### WHAT IS REQUIRED
Which lines of the entries contain the string "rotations"? Please find them and copy them.

### Saved entries
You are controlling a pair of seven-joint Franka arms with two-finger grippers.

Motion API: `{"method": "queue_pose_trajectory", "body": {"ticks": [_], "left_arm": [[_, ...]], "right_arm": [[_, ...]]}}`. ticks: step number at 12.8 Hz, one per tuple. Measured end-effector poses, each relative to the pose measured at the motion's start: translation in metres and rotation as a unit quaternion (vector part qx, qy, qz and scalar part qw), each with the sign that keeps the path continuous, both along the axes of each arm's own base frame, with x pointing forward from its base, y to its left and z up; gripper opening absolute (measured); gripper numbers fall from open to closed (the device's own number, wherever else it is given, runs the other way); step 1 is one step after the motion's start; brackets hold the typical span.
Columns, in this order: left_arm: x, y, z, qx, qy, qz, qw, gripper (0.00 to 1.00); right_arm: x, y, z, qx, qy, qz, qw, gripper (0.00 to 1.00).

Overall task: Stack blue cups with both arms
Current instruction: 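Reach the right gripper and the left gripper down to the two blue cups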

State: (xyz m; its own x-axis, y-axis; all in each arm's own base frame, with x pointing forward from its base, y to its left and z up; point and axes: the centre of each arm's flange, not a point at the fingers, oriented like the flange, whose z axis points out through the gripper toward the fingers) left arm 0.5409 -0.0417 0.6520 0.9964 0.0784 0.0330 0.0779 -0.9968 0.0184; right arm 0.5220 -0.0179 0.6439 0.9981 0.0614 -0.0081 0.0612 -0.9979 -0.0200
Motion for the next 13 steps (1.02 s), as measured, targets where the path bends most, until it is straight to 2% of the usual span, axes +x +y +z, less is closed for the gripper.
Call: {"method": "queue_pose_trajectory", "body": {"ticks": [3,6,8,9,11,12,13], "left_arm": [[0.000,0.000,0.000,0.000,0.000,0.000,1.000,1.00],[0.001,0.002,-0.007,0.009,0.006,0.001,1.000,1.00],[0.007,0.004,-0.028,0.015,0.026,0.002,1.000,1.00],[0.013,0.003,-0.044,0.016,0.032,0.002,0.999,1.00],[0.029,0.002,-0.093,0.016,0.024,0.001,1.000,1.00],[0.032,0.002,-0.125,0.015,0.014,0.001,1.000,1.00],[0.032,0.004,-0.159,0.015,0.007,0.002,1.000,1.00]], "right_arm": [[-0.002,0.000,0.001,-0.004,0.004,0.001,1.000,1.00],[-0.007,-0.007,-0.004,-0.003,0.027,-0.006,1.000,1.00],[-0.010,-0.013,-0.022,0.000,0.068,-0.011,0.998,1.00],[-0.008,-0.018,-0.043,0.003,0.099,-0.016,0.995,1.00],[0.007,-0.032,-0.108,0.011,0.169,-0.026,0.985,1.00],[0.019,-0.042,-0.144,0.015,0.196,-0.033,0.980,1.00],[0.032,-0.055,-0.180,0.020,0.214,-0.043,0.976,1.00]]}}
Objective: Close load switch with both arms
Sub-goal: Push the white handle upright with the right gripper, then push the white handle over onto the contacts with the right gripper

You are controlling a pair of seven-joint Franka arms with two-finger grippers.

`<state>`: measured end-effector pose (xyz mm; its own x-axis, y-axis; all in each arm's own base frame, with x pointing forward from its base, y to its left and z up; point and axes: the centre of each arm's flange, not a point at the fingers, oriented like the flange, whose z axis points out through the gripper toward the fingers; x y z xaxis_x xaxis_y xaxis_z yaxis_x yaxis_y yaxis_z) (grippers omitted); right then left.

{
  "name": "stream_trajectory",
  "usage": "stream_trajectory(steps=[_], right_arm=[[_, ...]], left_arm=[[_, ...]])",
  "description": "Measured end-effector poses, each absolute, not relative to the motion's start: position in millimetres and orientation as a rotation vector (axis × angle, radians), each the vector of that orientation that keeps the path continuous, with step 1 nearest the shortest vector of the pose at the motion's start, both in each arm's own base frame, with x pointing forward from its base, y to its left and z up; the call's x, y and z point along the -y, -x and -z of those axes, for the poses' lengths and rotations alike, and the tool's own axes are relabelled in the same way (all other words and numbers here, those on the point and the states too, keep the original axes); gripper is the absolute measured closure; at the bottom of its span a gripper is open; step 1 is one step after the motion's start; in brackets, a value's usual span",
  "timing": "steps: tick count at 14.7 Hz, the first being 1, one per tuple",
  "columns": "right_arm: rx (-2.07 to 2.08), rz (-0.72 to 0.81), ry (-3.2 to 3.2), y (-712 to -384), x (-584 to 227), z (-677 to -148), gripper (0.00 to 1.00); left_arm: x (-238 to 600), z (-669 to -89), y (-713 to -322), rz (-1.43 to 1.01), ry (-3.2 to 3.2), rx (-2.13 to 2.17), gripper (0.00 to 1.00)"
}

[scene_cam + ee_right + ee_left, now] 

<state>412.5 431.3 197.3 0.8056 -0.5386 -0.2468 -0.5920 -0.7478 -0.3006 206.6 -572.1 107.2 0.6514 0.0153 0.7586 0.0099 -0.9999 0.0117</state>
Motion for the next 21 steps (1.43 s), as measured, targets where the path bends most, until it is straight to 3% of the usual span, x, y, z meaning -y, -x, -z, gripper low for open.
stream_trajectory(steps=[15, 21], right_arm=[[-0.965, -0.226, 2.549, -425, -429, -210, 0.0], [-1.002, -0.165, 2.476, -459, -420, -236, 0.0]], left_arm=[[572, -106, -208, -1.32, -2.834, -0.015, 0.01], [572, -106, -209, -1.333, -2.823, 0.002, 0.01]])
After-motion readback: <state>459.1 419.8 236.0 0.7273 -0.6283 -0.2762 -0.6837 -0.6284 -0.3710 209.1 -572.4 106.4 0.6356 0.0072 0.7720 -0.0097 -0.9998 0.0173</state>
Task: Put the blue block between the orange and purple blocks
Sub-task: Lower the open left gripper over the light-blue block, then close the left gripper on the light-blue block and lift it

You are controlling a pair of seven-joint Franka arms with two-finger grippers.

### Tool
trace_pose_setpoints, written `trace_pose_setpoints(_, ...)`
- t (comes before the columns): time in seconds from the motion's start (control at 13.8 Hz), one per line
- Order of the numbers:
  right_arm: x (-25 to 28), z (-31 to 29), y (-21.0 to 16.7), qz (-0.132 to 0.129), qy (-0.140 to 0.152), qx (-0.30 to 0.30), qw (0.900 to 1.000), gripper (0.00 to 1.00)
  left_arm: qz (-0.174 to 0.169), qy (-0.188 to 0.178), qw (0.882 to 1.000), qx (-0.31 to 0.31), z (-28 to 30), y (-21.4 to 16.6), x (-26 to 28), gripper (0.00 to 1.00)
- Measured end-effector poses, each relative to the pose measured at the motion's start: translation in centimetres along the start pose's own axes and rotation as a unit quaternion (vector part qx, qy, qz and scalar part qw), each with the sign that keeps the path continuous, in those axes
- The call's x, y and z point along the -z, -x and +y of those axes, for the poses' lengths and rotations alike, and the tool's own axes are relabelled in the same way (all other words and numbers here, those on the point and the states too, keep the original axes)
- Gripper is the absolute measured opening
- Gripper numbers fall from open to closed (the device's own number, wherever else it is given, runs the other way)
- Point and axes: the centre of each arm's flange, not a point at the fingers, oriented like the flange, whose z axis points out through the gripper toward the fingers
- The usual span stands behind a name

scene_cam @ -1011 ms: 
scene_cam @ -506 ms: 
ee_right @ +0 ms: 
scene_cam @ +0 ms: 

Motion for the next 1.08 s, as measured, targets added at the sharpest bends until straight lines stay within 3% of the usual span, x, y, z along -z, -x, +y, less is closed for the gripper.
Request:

### SOLUTION FOR THIS EXERCISE
  "description": "Measured end-effector poses, each absolute, not relative to the motion's start: position in millimetres and orientation as a rotation vector (axis × angle, radians), each the vector of that orientation that keeps the path continuous, with step 1 nearest the shortest vector of the pose at the motion's start, both in each arm's own base frame, with x pointing forward from its base, y to its left and z up; the call's x, y and z point along the -y, -x and -z of those axes, for the poses' lengths and rotations alike, and the tool's own axes are relabelled in the same way (all other words and numbers here, those on the point and the states too, keep the original axes); gripper is the absolute measured closure; at the bottom of its span a gripper is open; step 1 is one step after the motion's start; in brackets, a value's usual span",
- The call's x, y and z point along the -z, -x and +y of those axes, for the poses' lengths and rotations alike, and the tool's own axes are relabelled in the same way (all other words and numbers here, those on the point and the states too, keep the original axes)

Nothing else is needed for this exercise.